-3

Still Python is a difficult language for me..T_T I really need your help.

I'm trying to crawl some website. The website URL has four digits at the end as shown below.

URL → http://www.boanjob.co.kr/work/employ_detail.html?no=**2196**

So I composed the following code.

import pandas as pd
import datetime

df_list = [pd.read_html(f'http://www.boanjob.co.kr/work/employ_detail.html?no={number}')[25] for number in range(2196, 2300)

df = pd.concat(df_list).reset_index(drop=True)

df = df.transpose() #I have to change rows and columns.

df = df.dropna(axis=0, how='all').dropna(axis=1, how='all')
# df.columns = ['A', 'B', 'C', 'D', 'E', 'F', 'G', 'H']

print(df)

It works well in 2196, 2198, 2199, 2200 and so on.

However, 2197 is a non-existent page,

so it sends an error message and goes back to the main screen.

(For loop ends in 2197.)

Is there a way to skip work on this page

(the page where the error message occurs) and go to the next number 2198?

I'm so confused about Python.

Plz help me once again...T_T

MarkPact
  • 17
  • 2
  • Can you add the traceback error message? – tdelaney Sep 17 '20 at 01:03
  • 3
    You seem to be requesting a custom tutorial on exception handling in Python.

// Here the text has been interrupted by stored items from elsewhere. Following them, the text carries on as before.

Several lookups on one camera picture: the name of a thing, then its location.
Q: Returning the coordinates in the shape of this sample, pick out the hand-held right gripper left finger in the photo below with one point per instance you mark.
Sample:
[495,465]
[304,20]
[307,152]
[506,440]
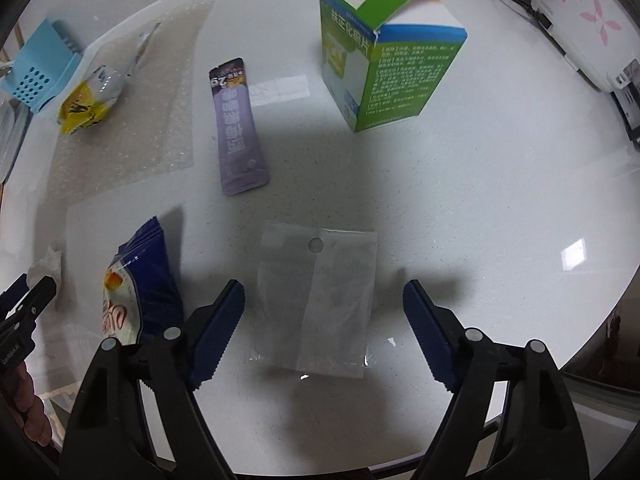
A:
[216,336]

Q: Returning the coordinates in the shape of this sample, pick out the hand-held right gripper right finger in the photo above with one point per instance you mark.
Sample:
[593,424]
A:
[429,336]

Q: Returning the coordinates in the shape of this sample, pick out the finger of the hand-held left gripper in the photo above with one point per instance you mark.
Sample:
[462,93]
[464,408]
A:
[30,305]

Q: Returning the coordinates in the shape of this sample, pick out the dark blue cookie wrapper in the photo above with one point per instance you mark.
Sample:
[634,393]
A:
[150,280]

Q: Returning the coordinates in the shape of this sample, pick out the clear plastic bag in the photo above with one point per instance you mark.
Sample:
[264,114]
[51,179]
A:
[320,310]

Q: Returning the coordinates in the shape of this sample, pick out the person's left hand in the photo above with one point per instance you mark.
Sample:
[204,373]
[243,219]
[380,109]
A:
[25,410]

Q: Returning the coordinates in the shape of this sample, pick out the crumpled white tissue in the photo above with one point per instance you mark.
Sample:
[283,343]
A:
[47,262]

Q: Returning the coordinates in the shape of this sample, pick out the purple stick sachet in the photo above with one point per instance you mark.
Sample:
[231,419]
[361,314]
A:
[237,140]

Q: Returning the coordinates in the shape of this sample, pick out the bubble wrap sheet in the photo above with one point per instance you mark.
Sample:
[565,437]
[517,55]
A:
[150,130]

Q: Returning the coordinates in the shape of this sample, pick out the yellow and silver snack wrapper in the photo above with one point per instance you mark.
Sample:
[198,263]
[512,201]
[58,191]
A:
[95,95]

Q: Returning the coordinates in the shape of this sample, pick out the blue perforated utensil holder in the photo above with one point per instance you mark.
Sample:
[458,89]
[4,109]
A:
[35,70]

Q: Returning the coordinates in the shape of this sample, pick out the clear tape strip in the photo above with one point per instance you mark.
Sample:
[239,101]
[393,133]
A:
[280,91]

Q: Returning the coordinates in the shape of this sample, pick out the green and blue carton box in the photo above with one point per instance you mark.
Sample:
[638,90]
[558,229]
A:
[400,75]

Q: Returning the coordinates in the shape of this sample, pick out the white rice cooker pink flowers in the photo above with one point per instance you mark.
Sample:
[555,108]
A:
[585,15]

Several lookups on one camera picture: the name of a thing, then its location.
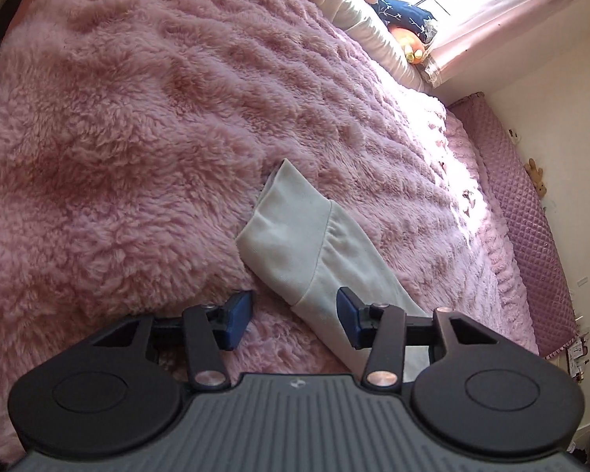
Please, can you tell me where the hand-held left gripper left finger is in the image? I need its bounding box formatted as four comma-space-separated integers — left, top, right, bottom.
83, 290, 255, 391

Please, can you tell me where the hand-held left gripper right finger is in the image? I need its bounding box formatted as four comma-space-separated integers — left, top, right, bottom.
336, 286, 502, 390

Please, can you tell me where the white printed sweatshirt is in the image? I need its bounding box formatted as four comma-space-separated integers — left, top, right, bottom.
235, 158, 436, 384

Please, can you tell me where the pink fluffy blanket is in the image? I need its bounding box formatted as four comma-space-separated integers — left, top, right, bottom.
0, 0, 542, 468

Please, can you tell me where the purple quilted headboard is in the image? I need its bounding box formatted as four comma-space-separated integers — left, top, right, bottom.
447, 92, 588, 360

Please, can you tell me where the brown teddy bear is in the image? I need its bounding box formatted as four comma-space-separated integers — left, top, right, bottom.
525, 158, 546, 194

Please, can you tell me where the orange plush toy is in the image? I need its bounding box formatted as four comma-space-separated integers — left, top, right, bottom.
390, 27, 427, 64

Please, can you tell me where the white pillow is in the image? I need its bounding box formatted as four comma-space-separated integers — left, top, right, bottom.
295, 0, 438, 95

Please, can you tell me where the navy floral pillow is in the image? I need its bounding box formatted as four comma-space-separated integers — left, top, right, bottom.
376, 0, 437, 45

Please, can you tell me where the pink sheer curtain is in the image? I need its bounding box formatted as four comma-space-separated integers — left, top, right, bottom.
423, 0, 590, 88

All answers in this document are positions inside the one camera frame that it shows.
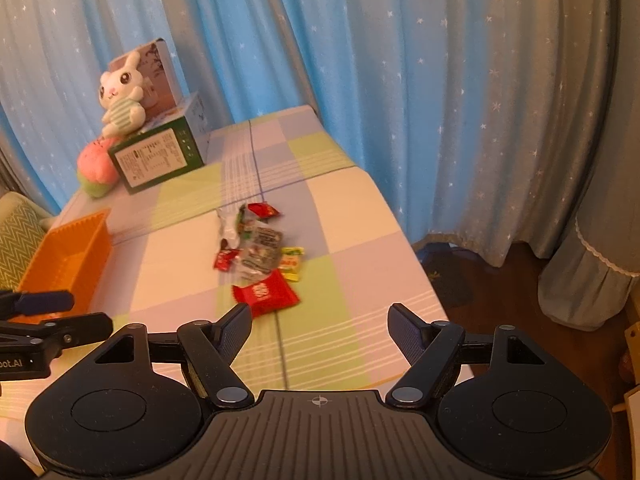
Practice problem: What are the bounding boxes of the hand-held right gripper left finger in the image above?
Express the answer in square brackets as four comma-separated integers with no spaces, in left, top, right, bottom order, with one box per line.
[92,304,253,409]

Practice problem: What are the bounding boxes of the white snack packet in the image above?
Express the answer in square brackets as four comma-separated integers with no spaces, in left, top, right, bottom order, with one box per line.
[216,208,241,251]

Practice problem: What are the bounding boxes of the small red snack packet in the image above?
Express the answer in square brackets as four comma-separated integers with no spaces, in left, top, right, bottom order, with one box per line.
[214,247,242,272]

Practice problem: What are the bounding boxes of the grey ruffled cloth cover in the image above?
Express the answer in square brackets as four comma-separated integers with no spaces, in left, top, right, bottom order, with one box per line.
[537,200,640,333]

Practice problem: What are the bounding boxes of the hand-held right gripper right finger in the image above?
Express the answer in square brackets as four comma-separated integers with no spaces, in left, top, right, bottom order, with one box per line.
[387,303,548,409]

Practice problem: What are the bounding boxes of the white printed cardboard box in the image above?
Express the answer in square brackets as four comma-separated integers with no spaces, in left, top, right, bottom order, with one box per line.
[145,92,211,151]

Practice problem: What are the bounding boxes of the blue star-print curtain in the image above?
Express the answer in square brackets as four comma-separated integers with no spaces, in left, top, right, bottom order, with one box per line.
[0,0,621,268]

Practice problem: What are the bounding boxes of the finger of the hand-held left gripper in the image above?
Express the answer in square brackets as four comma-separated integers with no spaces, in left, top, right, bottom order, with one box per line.
[0,312,114,356]
[0,288,76,319]

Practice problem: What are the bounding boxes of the white rabbit plush toy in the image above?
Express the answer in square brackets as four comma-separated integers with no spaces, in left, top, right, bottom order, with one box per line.
[97,50,148,138]

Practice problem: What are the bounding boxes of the pink green peach plush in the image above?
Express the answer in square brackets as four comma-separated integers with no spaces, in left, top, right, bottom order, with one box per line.
[76,136,121,197]

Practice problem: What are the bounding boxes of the pink picture cardboard box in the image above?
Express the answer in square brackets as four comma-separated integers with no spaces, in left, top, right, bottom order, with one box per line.
[109,37,183,111]

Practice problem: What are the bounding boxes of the green cardboard box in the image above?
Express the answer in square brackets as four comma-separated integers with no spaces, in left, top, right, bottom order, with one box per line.
[107,116,205,195]

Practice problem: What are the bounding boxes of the clear printed snack packet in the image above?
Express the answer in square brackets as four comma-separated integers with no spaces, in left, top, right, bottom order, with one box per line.
[235,224,285,283]

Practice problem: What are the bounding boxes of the large red snack packet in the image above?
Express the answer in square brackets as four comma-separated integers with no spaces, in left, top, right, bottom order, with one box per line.
[231,269,301,320]

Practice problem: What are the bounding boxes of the pastel checked tablecloth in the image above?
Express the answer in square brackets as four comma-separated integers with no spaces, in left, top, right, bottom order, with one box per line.
[0,105,473,418]

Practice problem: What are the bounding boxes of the yellow snack packet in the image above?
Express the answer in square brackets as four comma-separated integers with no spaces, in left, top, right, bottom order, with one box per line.
[279,246,306,283]

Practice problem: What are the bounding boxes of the dark slipper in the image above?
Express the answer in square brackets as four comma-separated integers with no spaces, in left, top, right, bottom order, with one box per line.
[417,242,473,306]

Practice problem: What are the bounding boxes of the red yellow-print snack packet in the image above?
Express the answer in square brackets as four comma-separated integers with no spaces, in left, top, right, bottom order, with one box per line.
[243,201,282,220]

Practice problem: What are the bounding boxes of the orange plastic basket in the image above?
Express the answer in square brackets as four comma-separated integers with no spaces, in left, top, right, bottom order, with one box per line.
[10,208,113,323]

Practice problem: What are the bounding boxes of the green zigzag cushion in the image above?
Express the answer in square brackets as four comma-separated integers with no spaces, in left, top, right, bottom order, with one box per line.
[0,191,56,291]

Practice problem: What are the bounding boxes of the light wooden furniture piece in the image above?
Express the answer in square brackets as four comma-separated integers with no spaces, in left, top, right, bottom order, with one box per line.
[612,310,640,413]

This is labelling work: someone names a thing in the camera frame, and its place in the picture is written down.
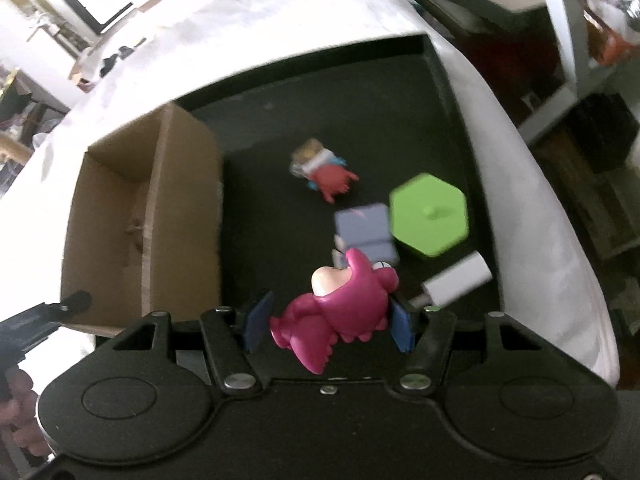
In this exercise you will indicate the black tray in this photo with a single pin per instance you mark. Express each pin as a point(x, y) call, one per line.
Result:
point(300, 100)

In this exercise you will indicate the pink dinosaur figurine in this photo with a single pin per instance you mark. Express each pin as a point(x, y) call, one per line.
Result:
point(340, 310)

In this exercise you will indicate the green hexagonal box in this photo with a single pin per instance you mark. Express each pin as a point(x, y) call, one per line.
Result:
point(425, 215)

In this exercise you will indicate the grey metal frame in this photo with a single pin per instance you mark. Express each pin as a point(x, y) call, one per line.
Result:
point(560, 35)

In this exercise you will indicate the person's left hand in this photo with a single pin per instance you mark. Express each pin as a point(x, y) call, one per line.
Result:
point(20, 410)

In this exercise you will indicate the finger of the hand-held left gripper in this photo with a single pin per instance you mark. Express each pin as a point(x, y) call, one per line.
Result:
point(47, 312)

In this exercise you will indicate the red and blue figurine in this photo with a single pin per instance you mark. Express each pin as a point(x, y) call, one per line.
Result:
point(332, 177)

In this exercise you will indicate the brown cardboard box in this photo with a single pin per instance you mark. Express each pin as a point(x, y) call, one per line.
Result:
point(185, 185)

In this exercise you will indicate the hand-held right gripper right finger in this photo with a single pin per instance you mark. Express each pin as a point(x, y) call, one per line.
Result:
point(403, 331)

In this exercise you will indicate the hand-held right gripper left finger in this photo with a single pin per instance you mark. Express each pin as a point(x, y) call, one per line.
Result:
point(257, 321)

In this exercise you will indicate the purple grey cube figurine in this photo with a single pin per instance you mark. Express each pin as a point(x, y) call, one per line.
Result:
point(362, 225)

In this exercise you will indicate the beige toy block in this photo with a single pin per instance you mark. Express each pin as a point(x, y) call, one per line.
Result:
point(457, 280)

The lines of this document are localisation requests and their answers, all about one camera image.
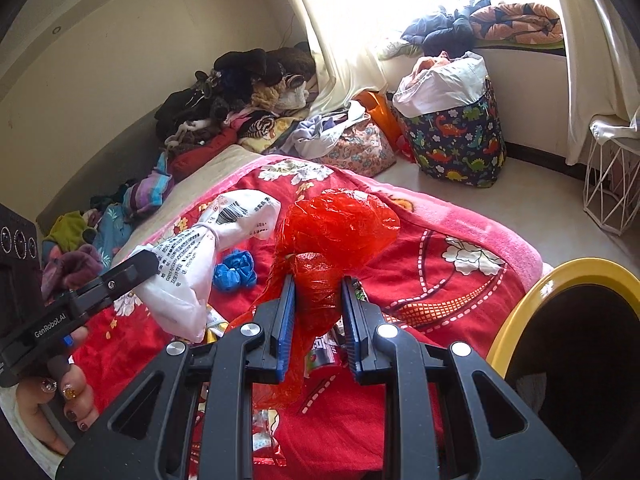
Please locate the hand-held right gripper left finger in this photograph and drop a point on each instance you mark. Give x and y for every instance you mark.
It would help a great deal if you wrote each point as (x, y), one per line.
(286, 330)

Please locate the red plastic bag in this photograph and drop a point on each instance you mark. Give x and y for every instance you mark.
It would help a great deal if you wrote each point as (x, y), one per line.
(340, 230)

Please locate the green cloth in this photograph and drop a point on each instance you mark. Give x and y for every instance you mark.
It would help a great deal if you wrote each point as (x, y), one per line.
(67, 227)

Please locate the red floral blanket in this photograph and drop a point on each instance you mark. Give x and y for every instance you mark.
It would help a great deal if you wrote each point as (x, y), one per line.
(450, 285)

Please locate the dinosaur print laundry basket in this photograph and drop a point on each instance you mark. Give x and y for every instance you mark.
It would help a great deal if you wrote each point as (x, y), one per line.
(455, 145)

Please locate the white cloth in basket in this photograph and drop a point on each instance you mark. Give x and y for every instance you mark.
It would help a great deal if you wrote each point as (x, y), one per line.
(440, 85)

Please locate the floral fabric bag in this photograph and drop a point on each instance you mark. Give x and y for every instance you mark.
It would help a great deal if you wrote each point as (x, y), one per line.
(357, 152)

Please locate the lavender and white cloth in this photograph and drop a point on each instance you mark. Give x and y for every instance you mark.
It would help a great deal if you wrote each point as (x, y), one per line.
(315, 135)

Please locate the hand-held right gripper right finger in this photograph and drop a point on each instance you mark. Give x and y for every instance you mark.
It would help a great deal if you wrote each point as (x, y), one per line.
(352, 335)

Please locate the blue crumpled plastic glove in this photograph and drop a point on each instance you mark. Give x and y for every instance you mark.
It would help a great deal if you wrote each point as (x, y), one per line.
(234, 272)

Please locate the cream curtain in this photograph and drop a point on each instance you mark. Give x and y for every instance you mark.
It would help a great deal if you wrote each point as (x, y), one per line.
(345, 50)
(595, 60)

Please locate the teal floral cloth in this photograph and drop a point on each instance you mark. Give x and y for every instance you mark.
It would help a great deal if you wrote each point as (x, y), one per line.
(115, 230)

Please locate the person's left hand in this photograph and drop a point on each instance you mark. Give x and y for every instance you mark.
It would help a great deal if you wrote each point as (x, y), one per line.
(45, 410)

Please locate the dark puffer jacket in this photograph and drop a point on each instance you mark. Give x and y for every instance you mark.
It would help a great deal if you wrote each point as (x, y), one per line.
(440, 30)

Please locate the red label snack wrapper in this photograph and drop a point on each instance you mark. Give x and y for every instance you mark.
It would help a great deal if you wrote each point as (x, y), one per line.
(322, 355)

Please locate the red cloth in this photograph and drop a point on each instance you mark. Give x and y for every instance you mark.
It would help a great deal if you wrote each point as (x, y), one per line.
(200, 155)

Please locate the pile of dark clothes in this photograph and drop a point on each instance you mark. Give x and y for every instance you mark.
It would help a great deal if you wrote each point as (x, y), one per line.
(235, 90)

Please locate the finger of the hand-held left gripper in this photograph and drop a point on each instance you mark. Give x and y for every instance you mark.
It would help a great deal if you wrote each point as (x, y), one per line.
(125, 272)

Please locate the orange plastic bag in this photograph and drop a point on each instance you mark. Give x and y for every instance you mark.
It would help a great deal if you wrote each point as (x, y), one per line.
(382, 110)

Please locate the yellow trash bin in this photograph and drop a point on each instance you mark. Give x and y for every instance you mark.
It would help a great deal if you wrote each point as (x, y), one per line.
(510, 325)

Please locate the orange patterned quilt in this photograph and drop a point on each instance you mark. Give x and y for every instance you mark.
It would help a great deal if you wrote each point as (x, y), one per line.
(520, 22)

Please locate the purple striped cloth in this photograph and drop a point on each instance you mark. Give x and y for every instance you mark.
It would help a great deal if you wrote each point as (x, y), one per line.
(147, 190)

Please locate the white printed plastic bag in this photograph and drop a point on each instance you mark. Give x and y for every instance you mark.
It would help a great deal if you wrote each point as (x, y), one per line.
(190, 270)

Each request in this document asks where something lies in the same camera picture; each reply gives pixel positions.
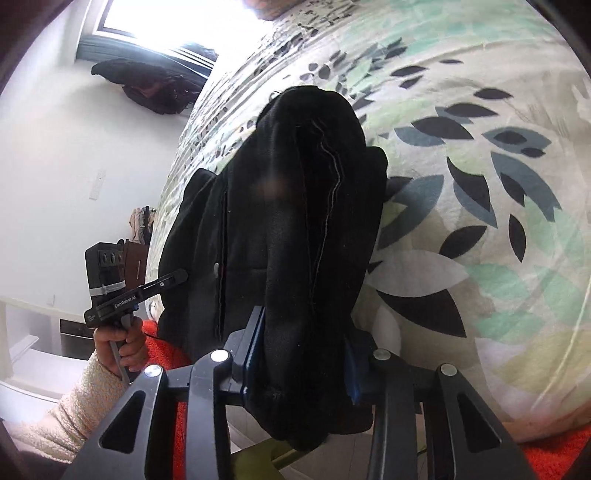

Tutorials already exist in abundance. Perhaps you could learn about `try` and `except` by working through a tutorial, try to incorporate it into your code, and ask a question about that code if you run into trouble. – John Coleman Sep 17 '20 at 01:04
  • it's not English.."잘못된 요청입니다." → it means "bad request." – MarkPact Sep 17 '20 at 01:12
  • 1
    I didn't ask for a tutorial, but I'm sorry to ask you this question. However, I did not think that the existing method was applied because the error message was a different language than a common message. If it's possible, I'll look for the tutorial and check it out. Thank you for giving me a clue. – MarkPact Sep 17 '20 at 01:19

2 Answers2

1

Try this:

df_list = []
for number in range(2196, 2300):
    try:
        data = pd.read_html(f'http://www.boanjob.co.kr/work/employ_detail.html?no={number}')[25]
        df_list.append(data)
    except:
        print("An exception occurred")
Eric Hua
  • 976
  • 2
  • 11
  • 29
1

You are using a list comprehension to build df_list. That's great, unless there is an error. If an exception is raised, the list is discarded and its difficult to restart it with the next value. This is a good thing in many cases, but bad for you. Instead, you should use a for loop that lets you recover from errors as you go.

import pandas as pd
import datetime

df_list = []
for number in range(2196, 2300):
    try:
        url = f'http://www.boanjob.co.kr/work/employ_detail.html?no={number}' 
        df_list.append(pd.read_html(url))
    except (OSError, ValueError) as e: # note: there may be others
        print(f"Number {number} failed: {e}")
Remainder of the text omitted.